● **Work task**:
Copy each record exactly, word for word.

● **Given records**:
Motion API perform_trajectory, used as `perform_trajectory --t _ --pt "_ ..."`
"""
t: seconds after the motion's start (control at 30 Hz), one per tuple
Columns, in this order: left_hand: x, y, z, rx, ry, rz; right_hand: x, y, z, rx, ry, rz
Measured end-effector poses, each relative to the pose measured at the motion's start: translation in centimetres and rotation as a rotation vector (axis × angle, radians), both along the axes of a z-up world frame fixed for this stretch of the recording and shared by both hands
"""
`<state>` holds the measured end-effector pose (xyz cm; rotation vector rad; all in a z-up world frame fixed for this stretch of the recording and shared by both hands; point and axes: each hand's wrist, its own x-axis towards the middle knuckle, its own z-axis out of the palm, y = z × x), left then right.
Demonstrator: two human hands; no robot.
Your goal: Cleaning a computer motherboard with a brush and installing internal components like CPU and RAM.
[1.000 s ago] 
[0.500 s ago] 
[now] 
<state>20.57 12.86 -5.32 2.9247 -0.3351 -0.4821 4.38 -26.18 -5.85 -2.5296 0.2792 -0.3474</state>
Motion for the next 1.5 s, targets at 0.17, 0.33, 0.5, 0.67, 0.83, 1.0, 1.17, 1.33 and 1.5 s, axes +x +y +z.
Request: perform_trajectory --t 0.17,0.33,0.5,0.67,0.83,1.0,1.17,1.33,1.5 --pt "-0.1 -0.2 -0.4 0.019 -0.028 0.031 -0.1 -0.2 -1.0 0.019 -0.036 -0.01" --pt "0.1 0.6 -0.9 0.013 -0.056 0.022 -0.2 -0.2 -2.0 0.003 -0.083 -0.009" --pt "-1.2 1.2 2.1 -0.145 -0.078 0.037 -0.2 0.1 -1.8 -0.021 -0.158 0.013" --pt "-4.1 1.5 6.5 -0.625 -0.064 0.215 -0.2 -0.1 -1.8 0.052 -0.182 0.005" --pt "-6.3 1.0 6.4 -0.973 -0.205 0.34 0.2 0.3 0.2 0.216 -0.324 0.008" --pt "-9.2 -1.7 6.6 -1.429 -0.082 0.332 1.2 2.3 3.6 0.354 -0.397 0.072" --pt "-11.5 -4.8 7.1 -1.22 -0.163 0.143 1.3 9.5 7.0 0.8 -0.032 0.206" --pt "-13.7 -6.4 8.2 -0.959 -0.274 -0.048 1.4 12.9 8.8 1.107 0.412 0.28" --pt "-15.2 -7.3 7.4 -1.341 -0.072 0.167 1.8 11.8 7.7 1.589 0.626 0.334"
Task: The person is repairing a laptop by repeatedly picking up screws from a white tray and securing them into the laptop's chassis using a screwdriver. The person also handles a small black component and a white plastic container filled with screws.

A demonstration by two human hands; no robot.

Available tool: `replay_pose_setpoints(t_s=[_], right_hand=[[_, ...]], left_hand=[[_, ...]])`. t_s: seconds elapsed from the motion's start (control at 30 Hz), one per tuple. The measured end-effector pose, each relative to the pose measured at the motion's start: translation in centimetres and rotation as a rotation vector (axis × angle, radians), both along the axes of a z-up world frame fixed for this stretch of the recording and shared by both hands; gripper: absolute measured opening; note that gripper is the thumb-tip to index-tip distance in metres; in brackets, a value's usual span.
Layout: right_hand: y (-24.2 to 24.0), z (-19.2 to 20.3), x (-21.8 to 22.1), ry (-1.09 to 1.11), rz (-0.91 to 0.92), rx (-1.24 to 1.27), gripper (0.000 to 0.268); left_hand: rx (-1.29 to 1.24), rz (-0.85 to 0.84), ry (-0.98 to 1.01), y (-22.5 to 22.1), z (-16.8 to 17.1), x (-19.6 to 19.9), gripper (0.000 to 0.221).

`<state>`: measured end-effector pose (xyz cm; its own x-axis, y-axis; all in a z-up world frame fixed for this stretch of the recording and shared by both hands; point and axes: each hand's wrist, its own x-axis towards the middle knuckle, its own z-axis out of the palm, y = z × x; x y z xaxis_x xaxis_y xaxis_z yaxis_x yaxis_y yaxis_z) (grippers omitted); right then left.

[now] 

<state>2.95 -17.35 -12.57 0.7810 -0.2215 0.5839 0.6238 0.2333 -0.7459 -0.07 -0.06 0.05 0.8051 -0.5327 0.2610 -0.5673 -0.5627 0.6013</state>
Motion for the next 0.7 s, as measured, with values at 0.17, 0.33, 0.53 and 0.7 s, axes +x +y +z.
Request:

● **Solution to the problem**:
Motion API perform_trajectory, used as `perform_trajectory --t _ --pt "_ ..."`
"""
t: seconds after the motion's start (control at 30 Hz), one per tuple
Columns, in this order: left_hand: x, y, z, rx, ry, rz; right_hand: x, y, z, rx, ry, rz
Measured end-effector poses, each relative to the pose measured at the motion's start: translation in centimetres and rotation as a rotation vector (axis × angle, radians), both along the axes of a z-up world frame fixed for this stretch of the recording and shared by both hands
"""
`<state>` holds the measured end-effector pose (xyz cm; rotation vector rad; all in a z-up world frame fixed for this stretch of the recording and shared by both hands; point and axes: each hand's wrist, its own x-axis towards the middle knuckle, its own z-axis out of the palm, y = z × x), left then right.
Demonstrator: two human hands; no robot.
Your goal: Cleaning a computer motherboard with a brush and installing internal components like CPU and RAM.
[1.000 s ago] 
[0.500 s ago] 
[now] 
<state>20.57 12.86 -5.32 2.9247 -0.3351 -0.4821 4.38 -26.18 -5.85 -2.5296 0.2792 -0.3474</state>
Motion for the next 1.5 s, targets at 0.17, 0.33, 0.5, 0.67, 0.83, 1.0, 1.17, 1.33 and 1.5 s, axes +x +y +z.
Request: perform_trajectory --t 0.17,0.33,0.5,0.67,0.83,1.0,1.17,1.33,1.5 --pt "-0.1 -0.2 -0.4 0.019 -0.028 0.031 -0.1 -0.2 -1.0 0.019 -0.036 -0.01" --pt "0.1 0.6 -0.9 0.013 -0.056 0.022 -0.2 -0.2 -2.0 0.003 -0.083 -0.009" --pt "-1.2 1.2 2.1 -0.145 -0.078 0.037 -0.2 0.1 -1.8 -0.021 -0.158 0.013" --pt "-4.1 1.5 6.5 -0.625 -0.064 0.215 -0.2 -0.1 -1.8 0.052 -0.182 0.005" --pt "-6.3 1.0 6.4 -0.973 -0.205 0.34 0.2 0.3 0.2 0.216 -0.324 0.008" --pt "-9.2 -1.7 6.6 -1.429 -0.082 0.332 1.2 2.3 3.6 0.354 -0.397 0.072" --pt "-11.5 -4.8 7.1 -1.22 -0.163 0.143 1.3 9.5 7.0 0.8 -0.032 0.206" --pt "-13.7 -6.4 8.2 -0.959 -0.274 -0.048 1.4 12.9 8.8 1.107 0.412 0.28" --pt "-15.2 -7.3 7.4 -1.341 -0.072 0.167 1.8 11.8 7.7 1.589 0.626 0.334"
Task: The person is repairing a laptop by repeatedly picking up screws from a white tray and securing them into the laptop's chassis using a screwdriver. The person also handles a small black component and a white plastic container filled with screws.

A demonstration by two human hands; no robot.

Available tool: `replay_pose_setpoints(t_s=[_], right_hand=[[_, ...]], left_hand=[[_, ...]])`. t_s: seconds elapsed from the motion's start (control at 30 Hz), one per tuple. The measured end-effector pose, each relative to the pose measured at the motion's start: translation in centimetres and rotation as a rotation vector (axis × angle, radians), both along the axes of a z-up world frame fixed for this stretch of the recording and shared by both hands; gripper: absolute measured opening; note that gripper is the thumb-tip to index-tip distance in metres; in brackets, a value's usual span.
Layout: right_hand: y (-24.2 to 24.0), z (-19.2 to 20.3), x (-21.8 to 22.1), ry (-1.09 to 1.11), rz (-0.91 to 0.92), rx (-1.24 to 1.27), gripper (0.000 to 0.268); left_hand: rx (-1.29 to 1.24), rz (-0.85 to 0.84), ry (-0.98 to 1.01), y (-22.5 to 22.1), z (-16.8 to 17.1), x (-19.6 to 19.9), gripper (0.000 to 0.221).

`<state>`: measured end-effector pose (xyz cm; its own x-axis, y-axis; all in a z-up world frame fixed for this stretch of the recording and shared by both hands; point and axes: each hand's wrist, its own x-axis towards the middle knuckle, its own z-axis out of the palm, y = z × x; x y z xaxis_x xaxis_y xaxis_z yaxis_x yaxis_y yaxis_z) (grippers omitted); right then left.

[now] 

<state>2.95 -17.35 -12.57 0.7810 -0.2215 0.5839 0.6238 0.2333 -0.7459 -0.07 -0.06 0.05 0.8051 -0.5327 0.2610 -0.5673 -0.5627 0.6013</state>
Motion for the next 0.7 s, as measured, with values at 0.17, 0.33, 0.53 and 0.7 s, axes +x +y +z.
Request:

No additional lines are needed for this answer.